Ford sat down on the couch.
“What did you want to know exactly?”
Novak sighed into the receiver.
“Well, everything, I guess. Perhaps you could start with the cases. There were three, as I understand it.”
Sunny pointed at her watch. Fortunately, Ford was ahead of time. Wanting to return the favor of his lift from the hospital, Helen had said she was going to “swing by” in her car at seven-thirty. It was now just after seven.
He went through the whole outbreak, from Andre Nelson’s admission and subsequent death to the deaths of the other two patients. Novak listened quietly, occasionally interrupting to get more detail. He wanted to know the exact when and where of each case regarding clinical expression of the disease and suspected original infection. He seemed particularly interested to find that all three cases lived fairly close to one another: Nelson in Lynwood, and the other two in the neighborhoods of Vernon and Huntingdon Park. Again Ford heard the rustle of paper. Was he consulting a map?
“And did you come to any conclusion regarding the vehicle of infection or a possible etiologic agent?”
“Do you mean a possible source?”
“Yes, I’m sorry,” Ford heard Novak mo
ve around in his chair, “I’m looking at a descriptive epidemiology sheet. It’s a little heavy on the jargon.”
“Right,” said Ford, beginning to wonder exactly what Novak was after. Ford had hoped they were going to talk about his ideas regarding the spread of resistant pathogens in the South Central community. But it looked as though Novak just wanted raw data. “No, not really. There was some speculation. The problem with Nelson was that his immune system was in such a state he could have picked the thing up anywhere.”
“I guess that’s typical where drug users are concerned.”
“Yes. Professor Novak?” Ford checked his watch. “Forgive my asking, but your interest in all this, is it academic? I mean, are you preparing another paper? If so, you might want to consult our chief of infection control. She likes to have an input into these things.”

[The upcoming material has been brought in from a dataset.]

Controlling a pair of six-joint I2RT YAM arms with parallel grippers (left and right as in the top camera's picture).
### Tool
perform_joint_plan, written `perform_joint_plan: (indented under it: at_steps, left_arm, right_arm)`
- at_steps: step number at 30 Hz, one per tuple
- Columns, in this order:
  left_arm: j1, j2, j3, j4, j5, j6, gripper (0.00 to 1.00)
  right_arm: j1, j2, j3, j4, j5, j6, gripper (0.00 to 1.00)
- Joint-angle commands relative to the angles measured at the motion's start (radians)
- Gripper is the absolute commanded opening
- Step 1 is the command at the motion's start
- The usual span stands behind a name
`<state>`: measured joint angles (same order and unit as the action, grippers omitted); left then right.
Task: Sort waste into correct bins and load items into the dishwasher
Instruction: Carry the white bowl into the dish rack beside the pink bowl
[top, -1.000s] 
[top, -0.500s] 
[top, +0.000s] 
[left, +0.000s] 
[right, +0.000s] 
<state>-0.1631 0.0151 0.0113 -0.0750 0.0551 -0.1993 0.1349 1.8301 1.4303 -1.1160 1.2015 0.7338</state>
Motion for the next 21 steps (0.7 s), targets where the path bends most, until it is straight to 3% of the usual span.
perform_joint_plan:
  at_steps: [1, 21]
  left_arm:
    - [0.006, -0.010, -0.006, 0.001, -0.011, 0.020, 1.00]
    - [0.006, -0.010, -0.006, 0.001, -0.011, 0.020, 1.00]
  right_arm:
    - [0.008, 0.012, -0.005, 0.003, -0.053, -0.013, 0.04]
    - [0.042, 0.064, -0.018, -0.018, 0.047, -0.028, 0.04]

There was a moment’s silence.
“I’ve thought about it. But…” Novak pushed out a sigh, swallowed. It sounded as if he was drinking. “I don’t think it would do any good.”
“Do any good? I’m sorry, I don’t—”
“No, I’m not going to write a paper.”
There was a trace of bitterness in Novak’s voice. Ford was puzzled.

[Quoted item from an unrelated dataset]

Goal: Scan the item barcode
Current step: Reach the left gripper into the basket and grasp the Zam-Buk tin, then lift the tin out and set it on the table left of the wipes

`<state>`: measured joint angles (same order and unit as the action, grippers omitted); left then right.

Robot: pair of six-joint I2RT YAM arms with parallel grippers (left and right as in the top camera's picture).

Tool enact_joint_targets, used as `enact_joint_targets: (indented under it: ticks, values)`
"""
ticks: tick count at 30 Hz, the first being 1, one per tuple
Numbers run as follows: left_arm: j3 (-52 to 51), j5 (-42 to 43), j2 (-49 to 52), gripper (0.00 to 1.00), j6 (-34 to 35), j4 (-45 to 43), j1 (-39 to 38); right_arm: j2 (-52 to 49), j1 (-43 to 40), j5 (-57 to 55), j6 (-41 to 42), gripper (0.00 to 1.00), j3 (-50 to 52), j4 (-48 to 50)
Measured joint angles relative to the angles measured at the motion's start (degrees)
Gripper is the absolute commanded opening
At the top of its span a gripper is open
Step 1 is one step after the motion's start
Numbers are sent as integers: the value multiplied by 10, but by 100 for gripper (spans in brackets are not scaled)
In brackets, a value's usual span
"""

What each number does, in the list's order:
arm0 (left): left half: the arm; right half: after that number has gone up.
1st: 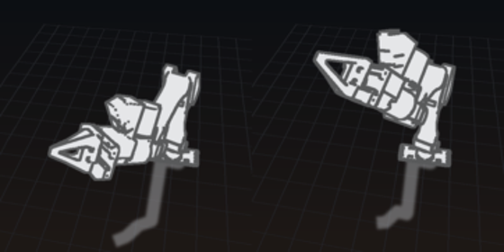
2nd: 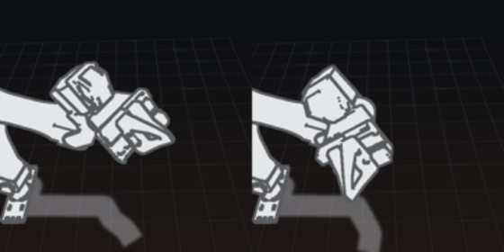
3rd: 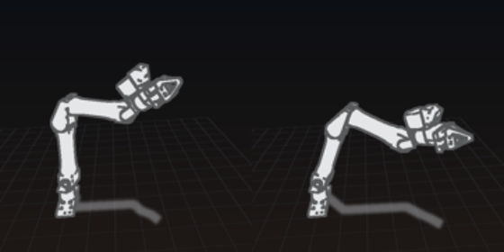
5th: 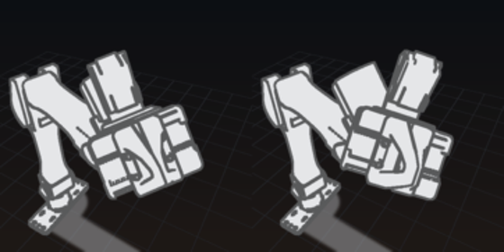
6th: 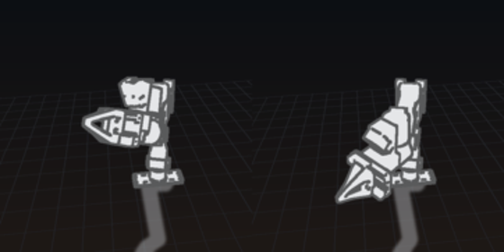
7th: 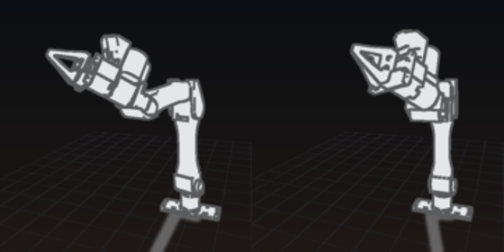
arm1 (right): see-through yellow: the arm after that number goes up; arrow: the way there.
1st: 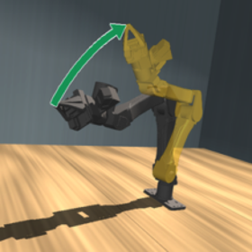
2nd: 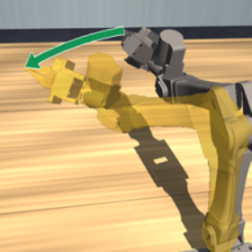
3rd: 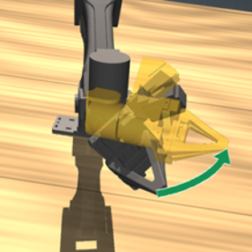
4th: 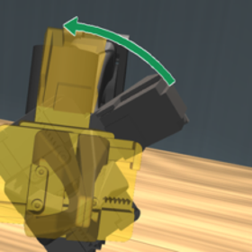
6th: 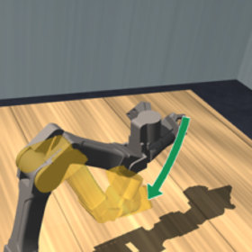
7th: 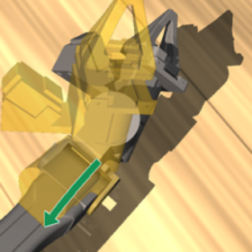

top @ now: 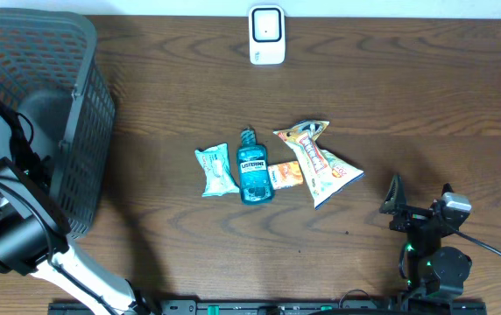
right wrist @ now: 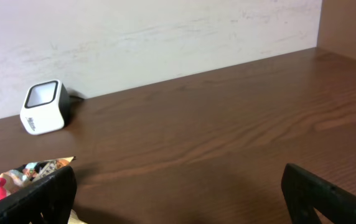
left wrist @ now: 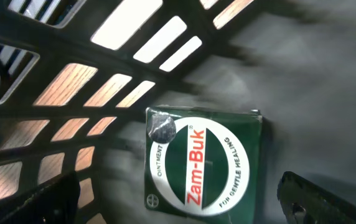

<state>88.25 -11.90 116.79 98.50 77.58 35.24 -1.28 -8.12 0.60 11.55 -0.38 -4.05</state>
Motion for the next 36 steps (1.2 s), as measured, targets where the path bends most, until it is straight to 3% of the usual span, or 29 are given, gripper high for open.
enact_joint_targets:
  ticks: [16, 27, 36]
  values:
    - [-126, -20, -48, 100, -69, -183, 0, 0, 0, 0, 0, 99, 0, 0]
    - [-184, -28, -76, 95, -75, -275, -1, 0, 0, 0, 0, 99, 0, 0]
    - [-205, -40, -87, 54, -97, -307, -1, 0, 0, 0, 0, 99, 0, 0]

“Then what did you have in mind?”
“I can’t say right now. … But to answer your question, my interest is not purely academic. I wanted to talk to you about this outbreak because I was interested in your … in how you read the situation. It struck me at the conference, that you … that we are on the same wavelength …. I mean regarding the situation in Los Angeles—from a microbiological standpoint.”
Ford looked at his watch. Helen would be arriving any minute, but his curiosity was aroused now. Novak’s sudden change of tone was more than intriguing.
“You can’t say, Professor? Is that because we’re talking complex epidemiological projections or…?”
“No. No … it’s not that.”
Ford listened hard.
“No, it’s … the thing is I have to talk with some people before we get into this any further.”
“What people?”
Novak’s tone hardened.
“Look, I’m coming across as mysterious, and that’s not … It’s a question of professional etiquette, protocols. You understand.”